Effects of the Invention As described above, the air conditioner operation control device of the present invention uses the outside air temperature detection means to reduce the set value of the operating current detection means when the outside temperature is higher than a predetermined temperature. Preventing pressure rise in the refrigeration cycle and discharge gas temperature during heating operation, guarantees the life of the variable capacity compressor, and prevents impark transistor overheating and overcurrent trip to ensure smooth and comfortable heating operation. can be done. Furthermore, it has many advantages, such as saving power and making more effective use of the characteristics of a variable capacity compressor.

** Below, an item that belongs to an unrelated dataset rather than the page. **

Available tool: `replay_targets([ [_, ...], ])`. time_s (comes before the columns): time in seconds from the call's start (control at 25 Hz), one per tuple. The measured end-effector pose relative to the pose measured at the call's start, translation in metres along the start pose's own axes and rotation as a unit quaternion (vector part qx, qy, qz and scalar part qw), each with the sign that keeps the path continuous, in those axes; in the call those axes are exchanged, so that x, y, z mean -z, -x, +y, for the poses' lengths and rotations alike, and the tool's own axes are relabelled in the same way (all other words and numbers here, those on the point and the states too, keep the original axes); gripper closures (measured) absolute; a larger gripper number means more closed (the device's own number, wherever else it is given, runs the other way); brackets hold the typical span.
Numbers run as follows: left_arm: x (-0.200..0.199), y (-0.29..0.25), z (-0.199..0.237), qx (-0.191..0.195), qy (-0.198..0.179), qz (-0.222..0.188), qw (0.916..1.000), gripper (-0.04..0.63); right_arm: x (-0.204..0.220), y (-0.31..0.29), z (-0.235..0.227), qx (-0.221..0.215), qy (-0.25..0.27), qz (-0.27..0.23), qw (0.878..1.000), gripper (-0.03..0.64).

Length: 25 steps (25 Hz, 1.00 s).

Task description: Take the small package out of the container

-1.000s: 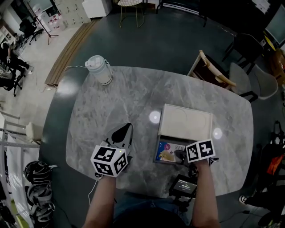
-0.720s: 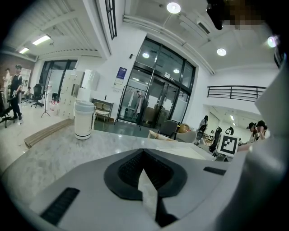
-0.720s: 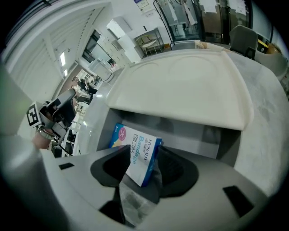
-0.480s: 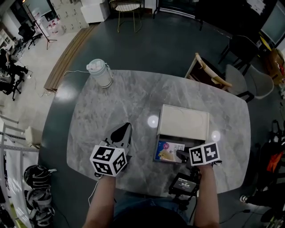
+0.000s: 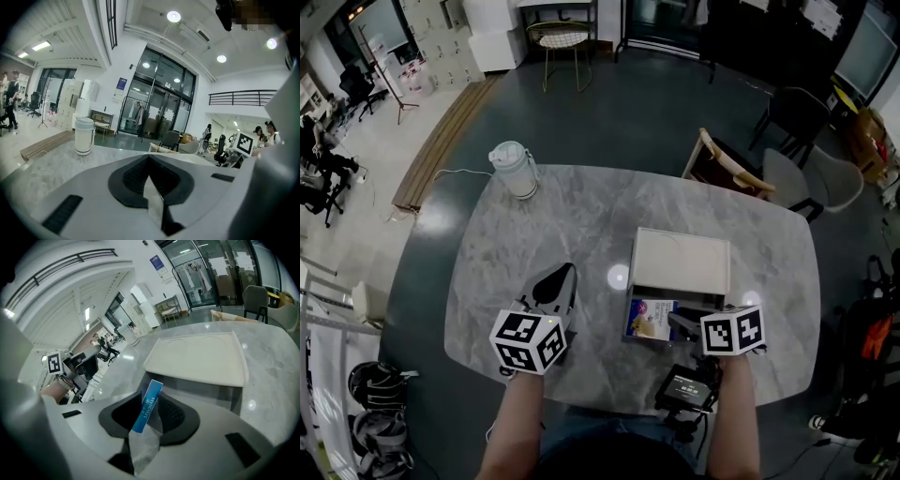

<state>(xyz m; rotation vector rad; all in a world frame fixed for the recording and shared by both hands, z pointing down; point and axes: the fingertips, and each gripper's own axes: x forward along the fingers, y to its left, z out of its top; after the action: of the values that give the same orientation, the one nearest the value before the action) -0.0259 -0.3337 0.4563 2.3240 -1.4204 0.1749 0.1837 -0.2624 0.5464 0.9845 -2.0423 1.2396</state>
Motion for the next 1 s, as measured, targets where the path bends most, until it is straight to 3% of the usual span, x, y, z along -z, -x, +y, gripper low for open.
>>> replay_targets([
  [0.12,-0.003,0.008,0.000,0.000,-0.004,-0.006,1.0000,0.588,-0.005,0.000,0.012,-0.014,0.013,-0.025,1.000,0.490],
  [0.4,-0.008,0.023,0.002,-0.007,-0.006,-0.017,0.9998,0.588,-0.012,-0.007,0.034,-0.002,0.085,-0.073,0.994,0.462],
  [0.76,-0.006,0.037,0.001,-0.013,-0.011,-0.021,0.9996,0.588,-0.012,-0.017,0.037,-0.034,-0.031,-0.042,0.998,0.460],
  [0.88,-0.008,0.044,0.007,-0.021,-0.009,-0.025,0.9994,0.588,-0.011,-0.018,0.034,-0.021,-0.060,-0.008,0.998,0.474],
  [1.0,-0.007,0.050,0.011,-0.029,-0.005,-0.029,0.9992,0.588,-0.008,-0.015,0.024,0.003,-0.054,0.025,0.998,0.488],
])
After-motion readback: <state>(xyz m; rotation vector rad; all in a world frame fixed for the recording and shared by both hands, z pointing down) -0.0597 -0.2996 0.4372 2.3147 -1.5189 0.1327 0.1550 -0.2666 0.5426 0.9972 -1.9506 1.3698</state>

[Brief explanation of the drawing]

Fig. 1 is a circuit diagram of an operation control device for an air conditioner according to an embodiment of the present invention, Fig. 2 is a time chart showing the operation status of the operation control device, and Fig. 3 is a schematic electrical circuit of the air conditioner. Figure 4 is the refrigeration cycle diagram of the air conditioner.
FIG. 5 is a schematic electrical circuit diagram of a conventional air conditioner, and FIG. 6 is a time chart showing the operating state of the same operation control device. 1... Control circuit, 2... Impark,
3... variable capacity compressor, 8... current transformer, 1
2... Outdoor heat exchanger, exchanger, 13... Indoor heat exchanger, 14... Capillary tube, 15
...Microcomputer, 19...Temperature-sensitive resistance element, 20...Resistor, 24...
Diode, 23...Outside temperature detection circuit, 26
...Compare Lake, 30, old...cooling/heating changeover switch. Name of agent: Patent attorney Toshio Nakao and 1 other person/-
11 negative also yp times null i / j - 11 microcontroller 1 - data 2 + --- diode 23 - 11 Tatoki 3. L city (Taro circuit 27--Kumparator 30-1-me≧EIi, upper sword switch Fig. 2/--1 control circuit, Fig. 3 2
---Innoguchita, 3-Ability I; J Transformation I Figure 5 Figure 6

Claims (1)

[Claims] A refrigeration cycle is constructed by connecting the variable capacity compressor, an electromagnetic four-way valve for switching between cooling and heating, an outdoor heat exchanger, a pressure reducing device, and an indoor heat exchanger in a ring, and an inverter that drives the variable capacity compressor and an outdoor heat exchanger. An air conditioner is configured by providing an air blower and an indoor blower, and is provided with an operating current detection means for the variable capacity compressor and an outside air temperature detection means, and inputs a signal when the outside air temperature reaches a predetermined value or more during heating operation. An operation control device for an air conditioner, further comprising a control circuit that lowers a set value of the operating current detection means based on the output of the outside temperature detection means.